Though his original blog post was unclear, Freeman was in fact discussing just one aspect of the NGE: its “Fast Action Combat,” the only part he designed. (He still believes it improved the game.) In late 2006, after he left SOE – he now has a design position at Spacetime Studios – Freeman ventured, perhaps unwisely, onto the MMORPG.com refugee forum to clarify this.

But no! No, this idea could not be allowed! The mastermind Freeman was solely responsible for this entire betrayal, and forevermore must his name be dirt!

  • You could have told them: This sucks, watching paint dry is more fun, it will NEVER go over, and DONT DO IT. You didn’t.
  • Even if we accept that you didn’t design the thing, you just looked at the plans and answered honestly ‘yes it can’ when you were asked if it *could* be built, you can’t slopey shoulder the burden because you looked at the idea, you agreed to do the job and, in your own words, you were the guy whose job it was to say “yes we can do this.” Really, you should have asked “SHOULD” we do this.
  • He was PROUD of his little creation. Granted he didn’t have the “original” idea. But that person went to him and he spent weeks, day after day after day (in his own words) trying to sell the idea of the NGE. He finally got his way and we lost our game. … Jeff Freeman PERSONALLY screwed Raph, SWG and all of us.

Freeman posted the same clarifications repeatedly for weeks, to no avail. Somehow he managed to avoid looking embattled. Eventually someone asked him why he kept at it:

Because I spent almost six years working on SWG, and it kills me that the only people who liked it, hate me. Frequently for misinformed reasons.

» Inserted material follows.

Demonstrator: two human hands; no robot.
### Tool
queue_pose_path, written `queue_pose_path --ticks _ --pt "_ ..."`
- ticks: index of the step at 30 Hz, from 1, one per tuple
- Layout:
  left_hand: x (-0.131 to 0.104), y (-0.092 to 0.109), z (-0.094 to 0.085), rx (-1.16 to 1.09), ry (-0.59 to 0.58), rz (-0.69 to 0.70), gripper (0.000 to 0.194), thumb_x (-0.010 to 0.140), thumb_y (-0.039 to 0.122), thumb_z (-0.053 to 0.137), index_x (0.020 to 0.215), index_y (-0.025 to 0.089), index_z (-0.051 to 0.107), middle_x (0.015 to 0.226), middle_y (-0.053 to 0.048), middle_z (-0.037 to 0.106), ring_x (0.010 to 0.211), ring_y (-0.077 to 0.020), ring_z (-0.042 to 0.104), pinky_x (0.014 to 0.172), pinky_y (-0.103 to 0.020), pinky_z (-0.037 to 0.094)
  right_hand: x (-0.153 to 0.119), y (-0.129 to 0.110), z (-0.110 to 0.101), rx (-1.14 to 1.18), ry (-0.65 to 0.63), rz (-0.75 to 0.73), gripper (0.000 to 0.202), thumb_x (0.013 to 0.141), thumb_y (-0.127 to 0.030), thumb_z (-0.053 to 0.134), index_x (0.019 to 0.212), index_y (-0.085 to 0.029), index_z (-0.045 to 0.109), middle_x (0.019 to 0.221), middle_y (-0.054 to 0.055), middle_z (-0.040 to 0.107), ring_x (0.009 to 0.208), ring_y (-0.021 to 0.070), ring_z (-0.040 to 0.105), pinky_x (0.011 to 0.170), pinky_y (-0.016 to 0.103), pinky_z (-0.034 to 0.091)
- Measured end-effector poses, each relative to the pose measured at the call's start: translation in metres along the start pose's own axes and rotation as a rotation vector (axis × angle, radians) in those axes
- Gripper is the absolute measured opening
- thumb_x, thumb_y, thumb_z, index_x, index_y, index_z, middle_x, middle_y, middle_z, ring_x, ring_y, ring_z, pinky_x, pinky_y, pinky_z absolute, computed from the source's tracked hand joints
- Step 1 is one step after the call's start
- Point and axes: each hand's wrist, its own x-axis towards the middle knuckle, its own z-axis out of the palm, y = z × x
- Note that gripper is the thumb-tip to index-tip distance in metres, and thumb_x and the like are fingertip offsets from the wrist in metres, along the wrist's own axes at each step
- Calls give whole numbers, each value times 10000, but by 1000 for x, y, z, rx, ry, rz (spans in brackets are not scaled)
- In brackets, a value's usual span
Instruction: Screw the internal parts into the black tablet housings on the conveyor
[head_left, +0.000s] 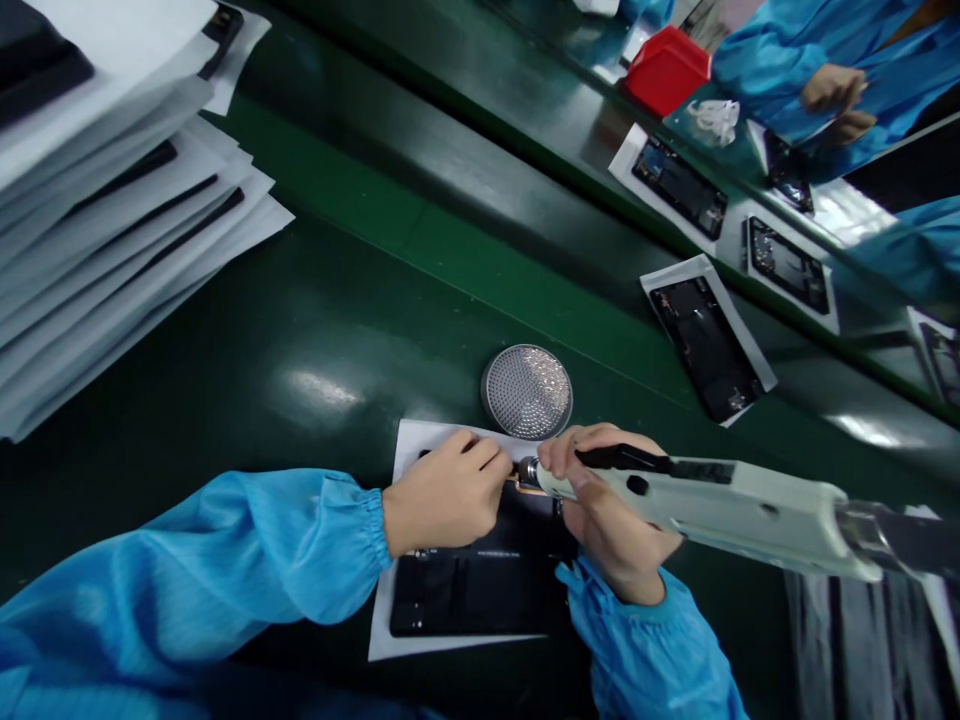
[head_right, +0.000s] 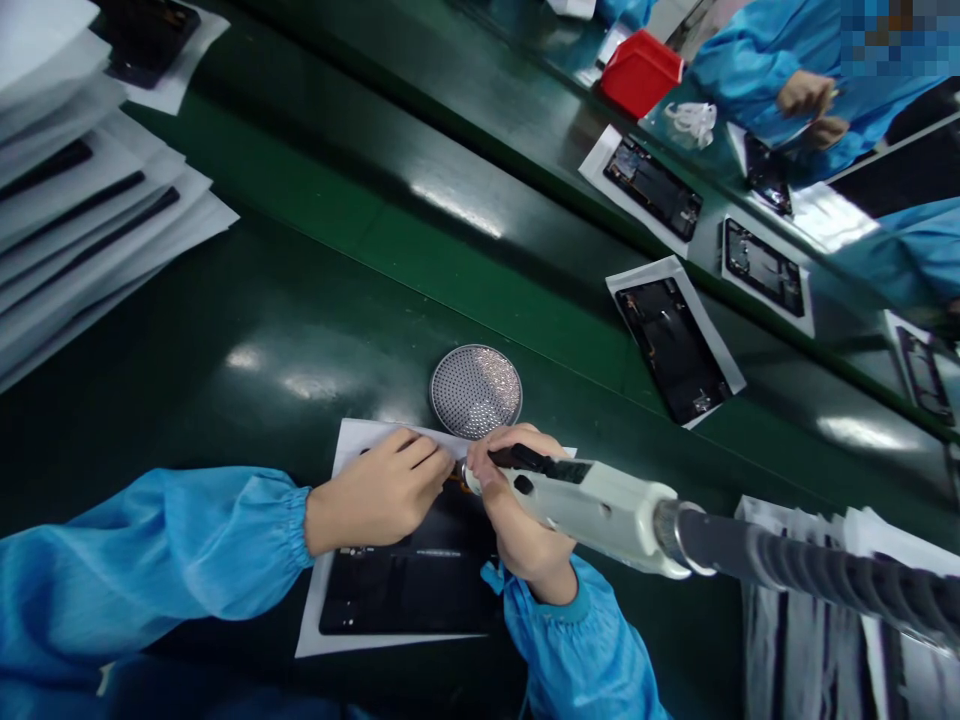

To repeat, this Freeman foofaraw arose because of SOE’s poor communication with the SWG audience. The SWG team – if not, so far, Sony Online or LucasArts execs – learned from this mistake. Sabrehawk, SWG site manager for The Escapist‘s sister site WarCry, says of the game’s forums, “SWG veterans will see a level of developer involvement with the community that far exceeds anything in the past. In fact, in my experience, I haven’t seen anything like this in any other MMO. Granted, some might call it rearranging deck chairs on the Titanic, but they’re definitely moving in the right direction.”

There are probably other lessons to be learned from Freeman’s experience, but we’ll leave them to him. Believe it or not, Jeff Freeman – clearly a man of iron nerve – is still blogging.